Uno delle complicanze più importanti legati a questo tipo di aritmia, non è tanto la tachicardia, ma la possibilità che si scatenino eventi trombotici. Infatti, l’immobilità meccanica degli atrii favorisce la formazione di coaguli che possono in seguito migrare nel circolo cerebrale e provocare ischemie e ictus cerebrale.
La diagnosi è alquanto semplice, una volta che il paziente avverte i sintomi basta effettuare un elettrocardiogramma (ECG) il quale permette di evidenziare l’aritmia in corso. In alcune occasioni il paziente potrebbe non presentare l’aritmia durante l’effettuazione dell’ECG, ma se i sintomi riferiti sono tipici di FA, può essere utile eseguire un Holter ECG nelle 24 ore per rilevare la presenza di eventuale aritmia.
Nel percorso terapeutico della fibrillazione atriale va valutata la modalità di presentazione (parossistica, persistente, permanente), la presenza di una cardiopatia strutturale o di altre condizioni favorenti.

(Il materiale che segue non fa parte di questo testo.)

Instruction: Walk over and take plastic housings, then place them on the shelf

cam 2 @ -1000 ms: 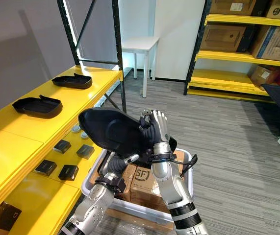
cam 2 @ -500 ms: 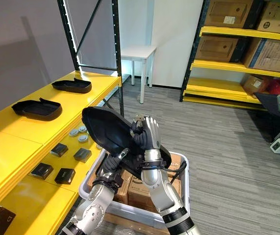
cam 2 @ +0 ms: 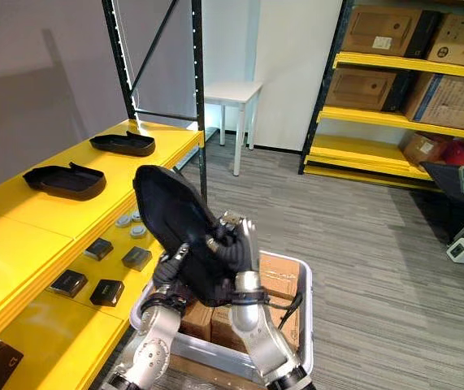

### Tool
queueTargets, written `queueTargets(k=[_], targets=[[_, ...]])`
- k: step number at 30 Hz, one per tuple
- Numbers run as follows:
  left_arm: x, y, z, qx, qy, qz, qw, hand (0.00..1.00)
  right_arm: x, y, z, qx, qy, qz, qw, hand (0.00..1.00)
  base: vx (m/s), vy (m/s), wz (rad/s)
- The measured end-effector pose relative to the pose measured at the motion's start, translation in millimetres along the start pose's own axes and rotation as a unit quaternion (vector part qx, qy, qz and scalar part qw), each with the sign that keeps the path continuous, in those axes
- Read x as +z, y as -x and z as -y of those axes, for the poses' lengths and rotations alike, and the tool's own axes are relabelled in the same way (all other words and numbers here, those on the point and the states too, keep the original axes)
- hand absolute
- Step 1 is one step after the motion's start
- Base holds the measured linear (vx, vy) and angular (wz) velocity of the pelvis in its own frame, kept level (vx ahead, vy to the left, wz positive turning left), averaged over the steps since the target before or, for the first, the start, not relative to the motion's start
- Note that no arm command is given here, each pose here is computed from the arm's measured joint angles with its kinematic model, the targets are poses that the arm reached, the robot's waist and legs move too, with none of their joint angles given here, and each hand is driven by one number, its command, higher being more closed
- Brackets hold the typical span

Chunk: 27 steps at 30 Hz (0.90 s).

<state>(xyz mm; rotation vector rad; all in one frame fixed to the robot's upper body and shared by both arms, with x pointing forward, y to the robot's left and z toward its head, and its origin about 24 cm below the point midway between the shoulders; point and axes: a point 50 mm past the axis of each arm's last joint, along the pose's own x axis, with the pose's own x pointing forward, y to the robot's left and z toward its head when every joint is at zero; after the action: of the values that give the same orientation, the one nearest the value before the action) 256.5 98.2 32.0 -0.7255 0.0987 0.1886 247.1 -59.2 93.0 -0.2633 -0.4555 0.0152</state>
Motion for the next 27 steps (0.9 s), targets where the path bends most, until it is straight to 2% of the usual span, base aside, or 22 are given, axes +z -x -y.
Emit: queueTargets(k=[4,7,11,15,18,19,21,27], targets=[[30.9,1.7,-20.5,0.049,-0.08,0.097,0.991,1.0,-3.3,8.9,-10.1,0.045,-0.067,-0.024,0.996,0.0,0.0,-0.012,0.06],[68.8,3.5,-28.5,0.105,-0.095,0.204,0.969,1.0,-26.5,26.8,-8.1,0.052,-0.071,-0.09,0.992,0.0,-0.02,-0.034,0.69],[90.4,8.5,-42.7,0.152,-0.203,0.274,0.928,1.0,-42.7,21.5,35.0,-0.041,-0.069,-0.12,0.99,0.0,0.03,-0.009,1.67],[90.2,22.0,-65.8,0.191,-0.308,0.274,0.891,1.0,-34.1,21.8,87.9,-0.138,-0.04,-0.09,0.985,0.0,0.12,0.047,1.68],[105.9,36.1,-81.0,0.227,-0.357,0.297,0.856,1.0,-26.4,23.1,103.5,-0.176,-0.038,-0.072,0.981,0.0,0.25,0.119,0.94],[116.5,43.7,-87.0,0.244,-0.381,0.314,0.835,1.0,-29.0,27.5,104.6,-0.19,-0.043,-0.083,0.977,0.0,0.23,0.069,0.3],[130.6,51.6,-89.6,0.261,-0.393,0.34,0.813,1.0,-29.3,29.4,109.7,-0.21,-0.046,-0.085,0.973,0.0,0.32,0.111,0.54],[156.0,57.4,-68.7,0.227,-0.432,0.409,0.771,1.0,-34.1,40.3,144.3,-0.284,-0.023,-0.094,0.954,0.0,0.32,0.218,1.17]])
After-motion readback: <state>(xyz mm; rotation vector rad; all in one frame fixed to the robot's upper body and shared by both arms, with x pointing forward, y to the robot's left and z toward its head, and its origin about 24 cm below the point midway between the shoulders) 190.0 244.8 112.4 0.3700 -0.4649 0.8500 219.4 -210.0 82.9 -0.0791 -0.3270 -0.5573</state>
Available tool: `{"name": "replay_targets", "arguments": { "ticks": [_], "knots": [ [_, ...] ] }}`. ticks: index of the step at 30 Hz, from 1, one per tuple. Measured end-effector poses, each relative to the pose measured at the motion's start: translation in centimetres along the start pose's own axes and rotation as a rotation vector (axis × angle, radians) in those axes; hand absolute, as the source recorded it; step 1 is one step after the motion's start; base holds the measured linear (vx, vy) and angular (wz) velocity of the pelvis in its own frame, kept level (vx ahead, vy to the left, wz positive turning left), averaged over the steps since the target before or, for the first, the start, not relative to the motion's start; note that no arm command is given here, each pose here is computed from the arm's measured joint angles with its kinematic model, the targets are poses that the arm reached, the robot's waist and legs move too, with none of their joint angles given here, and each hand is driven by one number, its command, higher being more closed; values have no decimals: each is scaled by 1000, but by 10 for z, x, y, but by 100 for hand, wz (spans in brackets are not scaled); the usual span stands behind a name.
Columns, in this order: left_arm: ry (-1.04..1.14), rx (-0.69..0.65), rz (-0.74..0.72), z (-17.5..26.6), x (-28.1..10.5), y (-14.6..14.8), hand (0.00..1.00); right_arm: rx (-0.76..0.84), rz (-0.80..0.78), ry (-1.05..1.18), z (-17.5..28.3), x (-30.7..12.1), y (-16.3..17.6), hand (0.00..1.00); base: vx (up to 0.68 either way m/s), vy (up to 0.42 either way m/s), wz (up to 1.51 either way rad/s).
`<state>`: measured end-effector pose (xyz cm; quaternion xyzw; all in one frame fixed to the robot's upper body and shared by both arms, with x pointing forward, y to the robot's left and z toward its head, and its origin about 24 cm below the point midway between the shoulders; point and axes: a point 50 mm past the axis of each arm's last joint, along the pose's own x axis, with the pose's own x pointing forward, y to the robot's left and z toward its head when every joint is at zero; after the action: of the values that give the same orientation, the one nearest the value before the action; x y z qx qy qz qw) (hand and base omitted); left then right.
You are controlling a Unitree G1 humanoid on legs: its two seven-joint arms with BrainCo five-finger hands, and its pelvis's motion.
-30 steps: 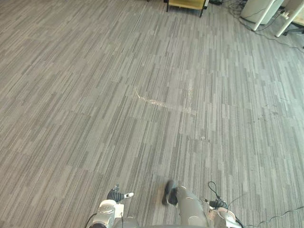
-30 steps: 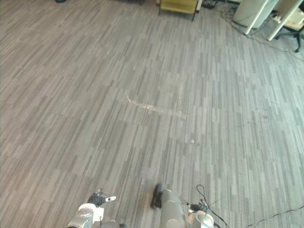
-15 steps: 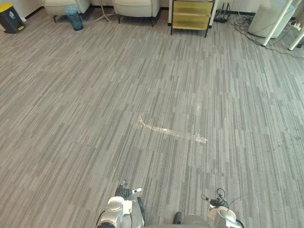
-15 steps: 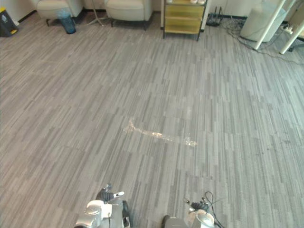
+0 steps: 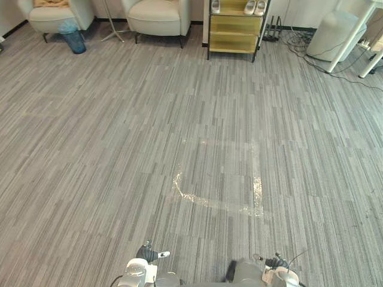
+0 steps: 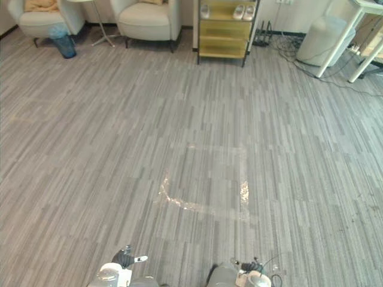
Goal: Pick up cushions and gather them together orderly.
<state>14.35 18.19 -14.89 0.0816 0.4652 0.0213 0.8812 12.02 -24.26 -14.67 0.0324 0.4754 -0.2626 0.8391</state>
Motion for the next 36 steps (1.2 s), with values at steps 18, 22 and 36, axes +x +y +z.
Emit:
{"name": "replay_targets", "arguments": {
  "ticks": [18, 22, 36],
  "knots": [
    [-43, -89, -17, 7, -2, -13, 0, 14, -25, 43, -10, 0, -9, 0, 447, -109, -14],
    [-42, -79, -9, 5, -2, -7, 0, 13, -10, 63, -16, -2, -2, 0, 449, 178, -26],
    [10, 26, -23, -8, -3, -3, 0, 5, -7, 71, -20, -3, -6, 0, 477, -16, 21]
  ]
}}
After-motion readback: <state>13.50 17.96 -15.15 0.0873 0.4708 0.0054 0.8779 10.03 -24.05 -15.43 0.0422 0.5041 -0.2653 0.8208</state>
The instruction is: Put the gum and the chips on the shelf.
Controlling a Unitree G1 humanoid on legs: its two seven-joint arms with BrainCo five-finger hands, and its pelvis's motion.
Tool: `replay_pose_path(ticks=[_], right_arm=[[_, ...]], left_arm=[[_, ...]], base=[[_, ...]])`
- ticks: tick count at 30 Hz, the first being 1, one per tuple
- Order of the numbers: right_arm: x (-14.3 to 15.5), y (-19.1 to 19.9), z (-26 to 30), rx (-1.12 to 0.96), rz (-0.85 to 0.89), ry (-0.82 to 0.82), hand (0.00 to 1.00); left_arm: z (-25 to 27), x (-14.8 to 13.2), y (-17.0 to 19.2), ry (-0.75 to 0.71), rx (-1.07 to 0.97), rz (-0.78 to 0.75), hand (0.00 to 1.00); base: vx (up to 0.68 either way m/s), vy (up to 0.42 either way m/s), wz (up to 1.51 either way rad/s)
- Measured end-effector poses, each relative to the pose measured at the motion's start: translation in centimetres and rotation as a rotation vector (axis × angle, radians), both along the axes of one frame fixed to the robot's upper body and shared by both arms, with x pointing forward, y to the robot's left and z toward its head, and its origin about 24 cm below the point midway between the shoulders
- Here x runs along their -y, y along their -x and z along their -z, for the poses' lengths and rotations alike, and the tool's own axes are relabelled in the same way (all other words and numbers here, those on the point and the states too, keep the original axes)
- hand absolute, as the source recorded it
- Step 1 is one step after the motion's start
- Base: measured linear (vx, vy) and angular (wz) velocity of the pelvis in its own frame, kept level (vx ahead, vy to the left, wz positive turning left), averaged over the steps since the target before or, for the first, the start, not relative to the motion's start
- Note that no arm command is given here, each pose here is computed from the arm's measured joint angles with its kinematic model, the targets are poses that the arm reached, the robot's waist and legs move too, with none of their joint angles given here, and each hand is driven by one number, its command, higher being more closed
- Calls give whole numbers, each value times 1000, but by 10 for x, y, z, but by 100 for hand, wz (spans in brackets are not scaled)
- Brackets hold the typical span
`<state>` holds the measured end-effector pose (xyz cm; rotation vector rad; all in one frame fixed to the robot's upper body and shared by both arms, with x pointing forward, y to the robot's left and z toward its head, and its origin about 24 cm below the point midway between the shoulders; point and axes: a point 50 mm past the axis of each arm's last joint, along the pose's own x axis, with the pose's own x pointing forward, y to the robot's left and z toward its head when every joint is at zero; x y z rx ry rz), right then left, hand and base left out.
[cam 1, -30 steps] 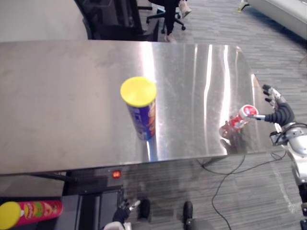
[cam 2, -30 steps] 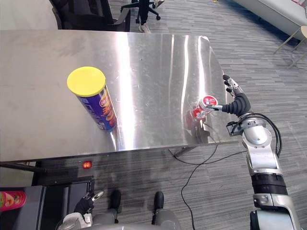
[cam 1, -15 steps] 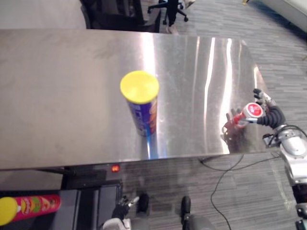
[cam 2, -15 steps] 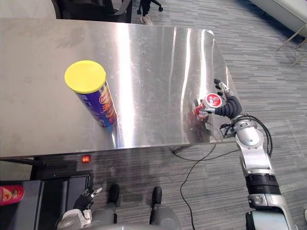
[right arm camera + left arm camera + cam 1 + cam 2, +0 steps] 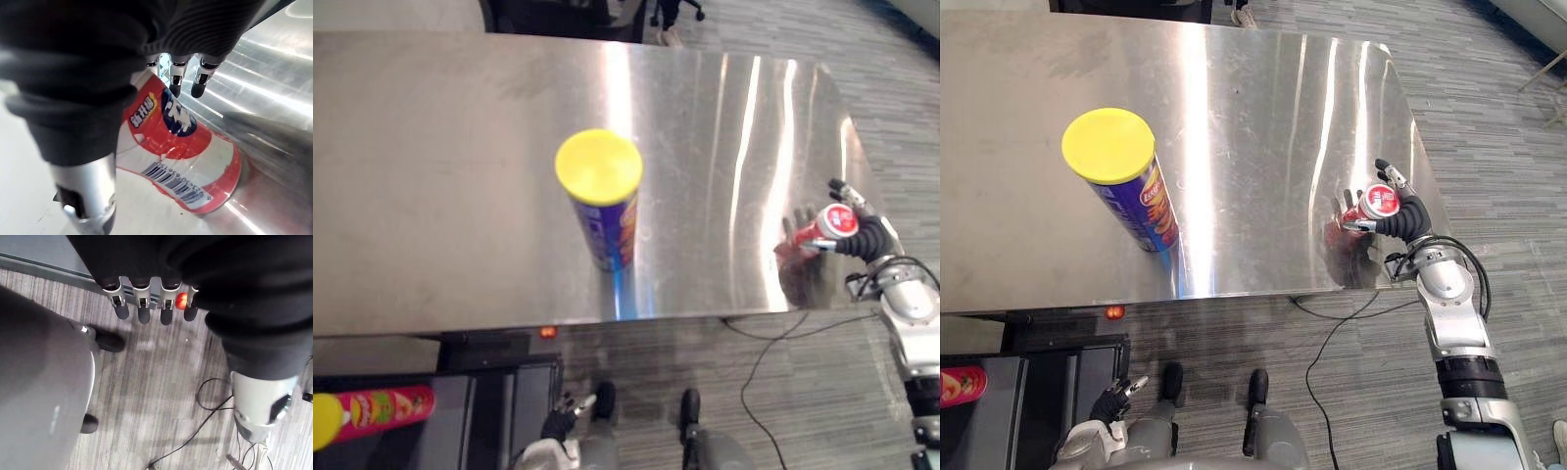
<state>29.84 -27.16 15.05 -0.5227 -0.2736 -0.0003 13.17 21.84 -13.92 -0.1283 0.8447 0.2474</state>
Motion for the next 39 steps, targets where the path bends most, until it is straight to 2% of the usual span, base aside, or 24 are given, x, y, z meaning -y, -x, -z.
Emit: replay_pose_path(ticks=[25,39], right_arm=[[0,7,-11,110,16,-59,0],[-11,14,11,92,41,-139,0]], left_arm=[[-6,-3,-15,-24,37,-12,0],[-8,-6,-19,-38,47,-19,0]], base=[[-2,-2,1],[1,-2,2]])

È importante riconoscere il momento di insorgenza e la presenza di una grave condizione di instabilità secondaria alla fibrillazione atriale. In genere al primo episodio si procede a cardioversione, indipendentemente dai sintomi. Se l’episodio ha un’insorgenza databile a meno di 24-48 ore è possibile la cardioversione (farmacologica o elettrica) per ripristinare il regolare ritmo sinusale.
Se l’insorgenza non è recente o non è databile e l’aritmia è ben tollerata, in genere si rimanda la cardioversione dopo un periodo di terapia anticoagulante di almeno 3-4 settimane. In base a eventuali recidive o alla presenza di cardiopatia si può intraprendere una profilassi farmacologica antiaritmica.
Nei casi di inefficacia della cardioversione, in base ai sintomi, all’età e al contesto clinico generale, si può valutare l’eventuale passaggio a metodiche terapeutiche invasive (ablazione transcatetere/chirurgica).
In alcuni casi il paziente è refrattario alle terapie non ripristinando il ritmo sinusale, in questi casi si parla di FA permanente. Il paziente sarà quindi trattato con farmaci atti a mantenere una frequenza cardiaca tra i 50 ed i 100 battiti al minuto nonché farmaci anticoagulanti per ridurre il rischio di eventi tromboembolici.